# TASK:
Copy nothing but the text: reproduce each line of the listing exactly and leave the pictures out.

# SUPPLIED MATERIAL:
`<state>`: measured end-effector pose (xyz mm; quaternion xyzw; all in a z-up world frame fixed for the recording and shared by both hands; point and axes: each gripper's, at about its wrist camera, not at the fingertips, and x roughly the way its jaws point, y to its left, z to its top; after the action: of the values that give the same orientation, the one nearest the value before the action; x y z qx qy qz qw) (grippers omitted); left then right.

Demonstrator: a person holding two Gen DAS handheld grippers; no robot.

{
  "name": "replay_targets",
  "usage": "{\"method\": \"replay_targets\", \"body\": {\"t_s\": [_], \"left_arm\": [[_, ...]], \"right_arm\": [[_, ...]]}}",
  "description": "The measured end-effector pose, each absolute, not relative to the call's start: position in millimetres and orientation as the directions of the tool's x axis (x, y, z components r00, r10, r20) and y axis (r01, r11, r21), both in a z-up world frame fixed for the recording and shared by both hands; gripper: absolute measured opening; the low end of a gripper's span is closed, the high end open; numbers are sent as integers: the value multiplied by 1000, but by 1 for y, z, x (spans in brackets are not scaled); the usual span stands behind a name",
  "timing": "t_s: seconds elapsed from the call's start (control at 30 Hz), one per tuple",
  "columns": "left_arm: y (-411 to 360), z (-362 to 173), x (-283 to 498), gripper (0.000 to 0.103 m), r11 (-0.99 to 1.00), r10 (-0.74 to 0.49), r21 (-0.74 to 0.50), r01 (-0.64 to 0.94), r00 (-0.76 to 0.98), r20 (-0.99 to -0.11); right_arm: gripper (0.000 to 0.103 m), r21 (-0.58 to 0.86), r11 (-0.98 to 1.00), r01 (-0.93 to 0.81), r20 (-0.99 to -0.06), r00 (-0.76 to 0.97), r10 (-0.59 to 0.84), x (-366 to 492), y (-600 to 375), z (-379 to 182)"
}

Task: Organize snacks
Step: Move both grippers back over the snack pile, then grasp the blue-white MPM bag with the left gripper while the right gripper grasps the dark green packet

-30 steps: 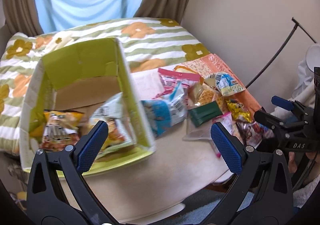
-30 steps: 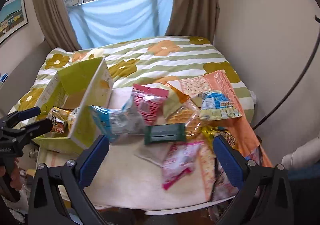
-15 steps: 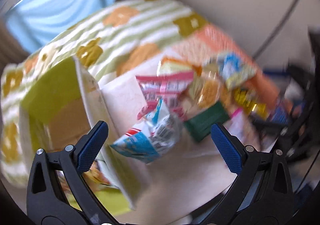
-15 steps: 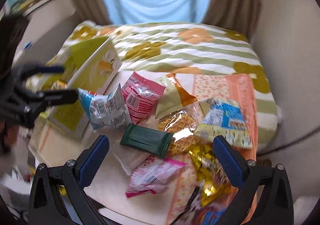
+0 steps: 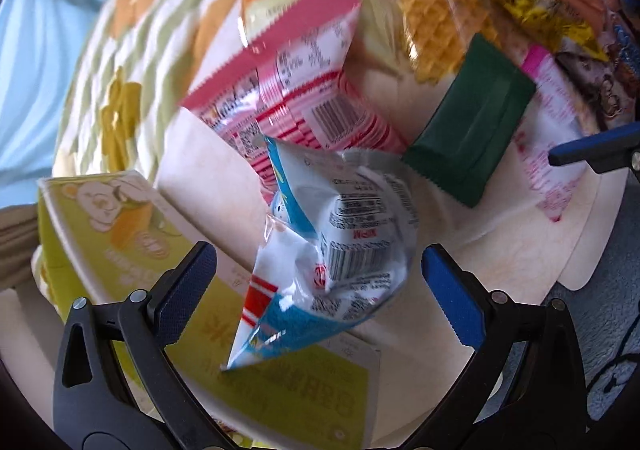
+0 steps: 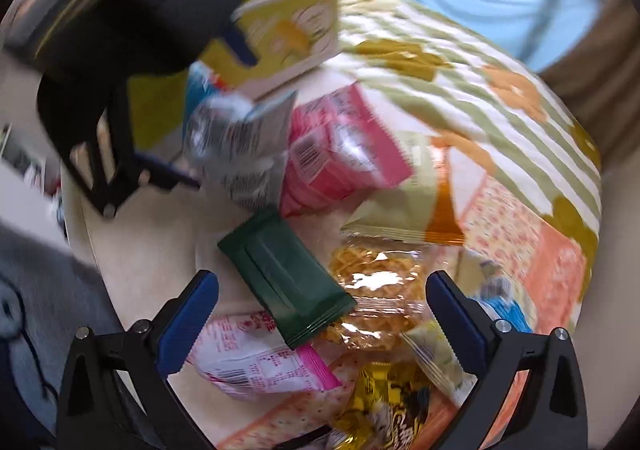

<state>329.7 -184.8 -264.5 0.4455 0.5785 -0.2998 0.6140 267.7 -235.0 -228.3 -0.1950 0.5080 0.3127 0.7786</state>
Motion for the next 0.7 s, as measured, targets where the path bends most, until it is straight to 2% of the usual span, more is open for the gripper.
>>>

# ANSWER TO THIS EXERCISE:
`<state>`: measured end-effector pose (xyz mm; quaternion xyzw; all in a z-up world frame fixed for the recording and shared by both hands; point and axes: each gripper's, at about its wrist camera, not at the fingertips, and x roughly the way its jaws point, y to its left, z to its top; after the action: of the values that give the same orientation, the one nearest the value before the action; x y z qx qy qz qw) (grippers omitted); left then right.

Demonstrator: a person holding two Gen DAS handheld grippers; no robot.

{
  "name": "replay_targets",
  "usage": "{\"method\": \"replay_targets\", \"body\": {\"t_s\": [_], \"left_arm\": [[_, ...]], \"right_arm\": [[_, ...]]}}",
  "description": "The measured end-effector pose, each absolute, not relative to the call's start: position in millimetres and orientation as the directions of the tool's x axis (x, y, z components r00, r10, r20) and y axis (r01, r11, r21), both in a z-up world frame fixed for the recording and shared by both hands; gripper: absolute measured opening; the low end of a gripper's span is closed, the high end open; numbers are sent as integers: the value multiplied by 1000, but by 1 for y, z, x (spans in brackets are not scaled); the usual span stands behind a name",
  "timing": "t_s: seconds elapsed from the call's start (control at 30 Hz), one per tuple",
  "columns": "left_arm: y (-411 to 360), z (-362 to 173), x (-283 to 498), gripper (0.000 to 0.103 m), r11 (-0.99 to 1.00), r10 (-0.74 to 0.49), r21 (-0.74 to 0.50), r01 (-0.64 to 0.94), r00 (-0.76 to 0.98), r20 (-0.99 to -0.11); right_arm: gripper (0.000 to 0.103 m), r21 (-0.58 to 0.86), r11 (-0.98 to 1.00), r01 (-0.93 to 0.81), r20 (-0.99 to -0.06), r00 (-0.76 to 0.97), r10 (-0.59 to 0.84), x (-366 to 492), y (-600 to 375), z (-379 to 182)"
}

Task: Organize snacks
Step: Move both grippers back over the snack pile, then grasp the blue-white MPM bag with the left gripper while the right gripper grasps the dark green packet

-30 steps: 
-30 steps: 
-15 steps: 
-15 steps: 
+0 steps: 
+0 steps: 

<state>329.7 -184.8 -264.5 0.4455 0.5785 -0.2998 0.6140 267.7 -235.0 -228.3 -0.1950 0.5080 0.3127 0.7786</state>
Motion for the next 0.7 s, as measured, targets where the path bends most, until it is straight to 2% of the usual span, more is open for the gripper.
>>>

This answer requires no additional content.